──────── Provided data ────────

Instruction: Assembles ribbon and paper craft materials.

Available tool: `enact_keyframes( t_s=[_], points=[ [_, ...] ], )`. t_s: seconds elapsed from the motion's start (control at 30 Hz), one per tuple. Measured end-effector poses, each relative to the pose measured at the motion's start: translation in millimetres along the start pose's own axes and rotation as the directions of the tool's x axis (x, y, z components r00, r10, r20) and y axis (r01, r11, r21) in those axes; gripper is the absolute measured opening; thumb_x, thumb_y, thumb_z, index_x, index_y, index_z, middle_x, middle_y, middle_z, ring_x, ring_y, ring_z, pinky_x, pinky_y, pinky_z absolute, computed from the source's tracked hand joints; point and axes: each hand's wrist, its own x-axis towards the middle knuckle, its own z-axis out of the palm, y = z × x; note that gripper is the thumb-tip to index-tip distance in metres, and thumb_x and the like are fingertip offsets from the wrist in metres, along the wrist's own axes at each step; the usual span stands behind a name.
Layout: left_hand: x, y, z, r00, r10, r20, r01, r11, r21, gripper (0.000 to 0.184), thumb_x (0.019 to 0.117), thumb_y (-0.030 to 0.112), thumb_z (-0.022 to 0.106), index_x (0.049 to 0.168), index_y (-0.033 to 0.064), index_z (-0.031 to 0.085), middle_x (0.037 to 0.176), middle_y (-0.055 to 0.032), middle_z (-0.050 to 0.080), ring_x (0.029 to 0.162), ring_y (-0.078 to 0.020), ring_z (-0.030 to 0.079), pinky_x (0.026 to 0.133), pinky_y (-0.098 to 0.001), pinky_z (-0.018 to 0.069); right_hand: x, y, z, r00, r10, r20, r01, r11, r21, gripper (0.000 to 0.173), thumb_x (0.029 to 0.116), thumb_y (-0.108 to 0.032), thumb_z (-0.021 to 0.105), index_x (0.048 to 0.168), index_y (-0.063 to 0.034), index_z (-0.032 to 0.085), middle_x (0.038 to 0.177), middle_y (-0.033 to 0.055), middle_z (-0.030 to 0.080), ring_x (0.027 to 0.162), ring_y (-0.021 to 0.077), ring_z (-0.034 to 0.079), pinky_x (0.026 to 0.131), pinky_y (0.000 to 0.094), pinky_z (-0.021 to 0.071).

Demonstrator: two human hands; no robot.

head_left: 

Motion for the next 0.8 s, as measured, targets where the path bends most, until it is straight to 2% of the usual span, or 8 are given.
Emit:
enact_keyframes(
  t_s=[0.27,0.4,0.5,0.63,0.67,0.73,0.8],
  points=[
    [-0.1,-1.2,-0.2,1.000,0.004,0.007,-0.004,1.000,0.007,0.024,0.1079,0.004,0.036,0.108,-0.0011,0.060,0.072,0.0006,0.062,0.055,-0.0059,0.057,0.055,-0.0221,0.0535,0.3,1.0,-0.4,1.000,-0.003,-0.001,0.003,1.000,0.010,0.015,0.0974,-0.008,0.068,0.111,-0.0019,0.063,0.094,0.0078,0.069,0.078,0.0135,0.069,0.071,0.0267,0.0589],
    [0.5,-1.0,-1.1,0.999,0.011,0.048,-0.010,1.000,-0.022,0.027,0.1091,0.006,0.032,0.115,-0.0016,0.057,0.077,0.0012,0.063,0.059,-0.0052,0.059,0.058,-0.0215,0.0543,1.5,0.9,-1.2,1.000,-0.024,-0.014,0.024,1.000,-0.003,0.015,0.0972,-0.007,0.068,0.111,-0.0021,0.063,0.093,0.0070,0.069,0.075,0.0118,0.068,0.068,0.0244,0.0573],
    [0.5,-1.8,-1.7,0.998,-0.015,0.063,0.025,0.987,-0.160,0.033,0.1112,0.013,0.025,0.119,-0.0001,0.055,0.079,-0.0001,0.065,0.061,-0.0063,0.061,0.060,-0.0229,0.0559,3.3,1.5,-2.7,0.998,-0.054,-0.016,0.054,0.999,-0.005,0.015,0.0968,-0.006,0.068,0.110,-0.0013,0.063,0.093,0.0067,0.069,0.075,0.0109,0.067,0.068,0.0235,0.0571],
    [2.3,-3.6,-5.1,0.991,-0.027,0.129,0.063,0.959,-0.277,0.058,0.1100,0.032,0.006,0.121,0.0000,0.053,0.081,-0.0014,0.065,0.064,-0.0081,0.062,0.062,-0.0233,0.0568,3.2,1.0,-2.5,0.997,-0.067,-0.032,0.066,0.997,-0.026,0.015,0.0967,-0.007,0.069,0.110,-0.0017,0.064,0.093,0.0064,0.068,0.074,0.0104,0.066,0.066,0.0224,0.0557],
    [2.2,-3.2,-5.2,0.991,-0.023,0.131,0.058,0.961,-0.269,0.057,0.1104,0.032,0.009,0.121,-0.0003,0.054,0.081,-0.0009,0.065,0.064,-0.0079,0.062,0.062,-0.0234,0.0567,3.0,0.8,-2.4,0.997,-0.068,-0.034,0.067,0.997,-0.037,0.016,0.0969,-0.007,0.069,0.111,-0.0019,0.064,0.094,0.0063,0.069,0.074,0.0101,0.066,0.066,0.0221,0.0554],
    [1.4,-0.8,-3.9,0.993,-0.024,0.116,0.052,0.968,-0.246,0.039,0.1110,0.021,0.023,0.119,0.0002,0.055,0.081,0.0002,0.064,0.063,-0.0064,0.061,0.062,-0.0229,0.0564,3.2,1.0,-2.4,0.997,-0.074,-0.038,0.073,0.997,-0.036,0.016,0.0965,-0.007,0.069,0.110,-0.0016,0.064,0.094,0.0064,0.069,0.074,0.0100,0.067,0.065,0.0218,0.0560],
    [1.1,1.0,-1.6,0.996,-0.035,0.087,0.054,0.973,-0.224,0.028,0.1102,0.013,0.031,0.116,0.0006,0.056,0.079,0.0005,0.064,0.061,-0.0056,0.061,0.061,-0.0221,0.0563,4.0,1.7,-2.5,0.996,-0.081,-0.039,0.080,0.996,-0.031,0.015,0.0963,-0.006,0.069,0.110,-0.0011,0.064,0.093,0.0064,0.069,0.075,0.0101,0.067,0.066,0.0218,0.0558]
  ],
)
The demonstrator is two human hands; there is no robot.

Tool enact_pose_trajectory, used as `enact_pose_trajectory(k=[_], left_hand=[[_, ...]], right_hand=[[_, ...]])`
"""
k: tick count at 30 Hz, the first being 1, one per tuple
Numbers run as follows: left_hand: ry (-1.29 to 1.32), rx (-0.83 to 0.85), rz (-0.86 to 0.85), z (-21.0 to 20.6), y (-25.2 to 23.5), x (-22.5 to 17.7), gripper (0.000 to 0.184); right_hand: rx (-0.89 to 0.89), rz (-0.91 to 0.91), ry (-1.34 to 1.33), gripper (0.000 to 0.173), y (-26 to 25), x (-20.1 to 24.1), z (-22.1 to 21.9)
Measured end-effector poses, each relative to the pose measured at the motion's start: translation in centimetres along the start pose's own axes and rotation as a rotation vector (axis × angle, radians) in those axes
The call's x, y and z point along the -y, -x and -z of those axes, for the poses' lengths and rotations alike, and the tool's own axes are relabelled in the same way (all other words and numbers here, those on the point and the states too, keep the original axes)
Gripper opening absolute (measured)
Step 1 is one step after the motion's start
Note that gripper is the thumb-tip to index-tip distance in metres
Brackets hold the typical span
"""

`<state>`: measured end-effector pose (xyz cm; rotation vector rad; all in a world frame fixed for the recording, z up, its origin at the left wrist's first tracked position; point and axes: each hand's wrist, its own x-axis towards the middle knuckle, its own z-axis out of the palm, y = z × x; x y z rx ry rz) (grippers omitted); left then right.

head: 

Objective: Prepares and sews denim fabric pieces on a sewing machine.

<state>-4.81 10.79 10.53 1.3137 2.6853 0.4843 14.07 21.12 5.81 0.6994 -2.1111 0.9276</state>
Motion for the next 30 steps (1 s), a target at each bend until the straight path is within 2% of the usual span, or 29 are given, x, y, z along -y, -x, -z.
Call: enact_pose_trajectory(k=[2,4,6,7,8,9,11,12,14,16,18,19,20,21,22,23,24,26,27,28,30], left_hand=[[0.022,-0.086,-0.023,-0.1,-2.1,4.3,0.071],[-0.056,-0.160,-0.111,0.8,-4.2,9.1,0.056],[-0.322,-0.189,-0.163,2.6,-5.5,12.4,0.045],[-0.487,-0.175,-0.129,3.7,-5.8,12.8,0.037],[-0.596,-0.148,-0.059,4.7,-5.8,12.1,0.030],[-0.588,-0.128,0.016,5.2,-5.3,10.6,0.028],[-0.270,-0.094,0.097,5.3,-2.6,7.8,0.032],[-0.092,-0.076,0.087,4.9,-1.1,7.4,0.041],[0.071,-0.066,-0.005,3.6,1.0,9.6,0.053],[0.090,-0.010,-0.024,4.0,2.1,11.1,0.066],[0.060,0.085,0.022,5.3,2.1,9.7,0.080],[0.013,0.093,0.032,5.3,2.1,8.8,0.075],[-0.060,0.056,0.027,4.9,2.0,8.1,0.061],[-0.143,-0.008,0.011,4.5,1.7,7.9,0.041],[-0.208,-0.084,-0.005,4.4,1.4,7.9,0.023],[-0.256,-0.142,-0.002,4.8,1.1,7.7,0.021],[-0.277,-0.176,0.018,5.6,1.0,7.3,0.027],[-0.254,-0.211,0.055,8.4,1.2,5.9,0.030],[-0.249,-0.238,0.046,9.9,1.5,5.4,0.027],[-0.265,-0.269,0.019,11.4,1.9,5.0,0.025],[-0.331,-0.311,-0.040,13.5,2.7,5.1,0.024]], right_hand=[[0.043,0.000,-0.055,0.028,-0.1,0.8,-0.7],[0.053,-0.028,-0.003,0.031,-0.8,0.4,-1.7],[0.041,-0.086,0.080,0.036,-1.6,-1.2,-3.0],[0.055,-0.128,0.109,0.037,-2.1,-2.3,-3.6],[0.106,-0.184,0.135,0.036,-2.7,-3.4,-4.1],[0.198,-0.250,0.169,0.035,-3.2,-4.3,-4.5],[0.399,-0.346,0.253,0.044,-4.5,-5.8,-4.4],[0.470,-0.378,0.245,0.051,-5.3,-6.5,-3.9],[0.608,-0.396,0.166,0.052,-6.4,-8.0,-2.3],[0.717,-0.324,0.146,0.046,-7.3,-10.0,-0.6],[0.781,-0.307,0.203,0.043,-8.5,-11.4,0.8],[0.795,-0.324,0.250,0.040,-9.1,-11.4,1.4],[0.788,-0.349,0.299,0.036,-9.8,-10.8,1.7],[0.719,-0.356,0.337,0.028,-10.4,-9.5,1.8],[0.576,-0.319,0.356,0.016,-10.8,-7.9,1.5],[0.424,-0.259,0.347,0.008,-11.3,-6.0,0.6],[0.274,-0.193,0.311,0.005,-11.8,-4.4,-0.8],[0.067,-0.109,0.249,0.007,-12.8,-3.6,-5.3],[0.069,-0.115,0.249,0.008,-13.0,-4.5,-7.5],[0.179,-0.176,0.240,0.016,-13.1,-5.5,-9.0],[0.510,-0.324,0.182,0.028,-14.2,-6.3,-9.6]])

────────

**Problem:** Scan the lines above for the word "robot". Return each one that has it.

**Answer to this problem:**
Demonstrator: two human hands; no robot.
The demonstrator is two human hands; there is no robot.

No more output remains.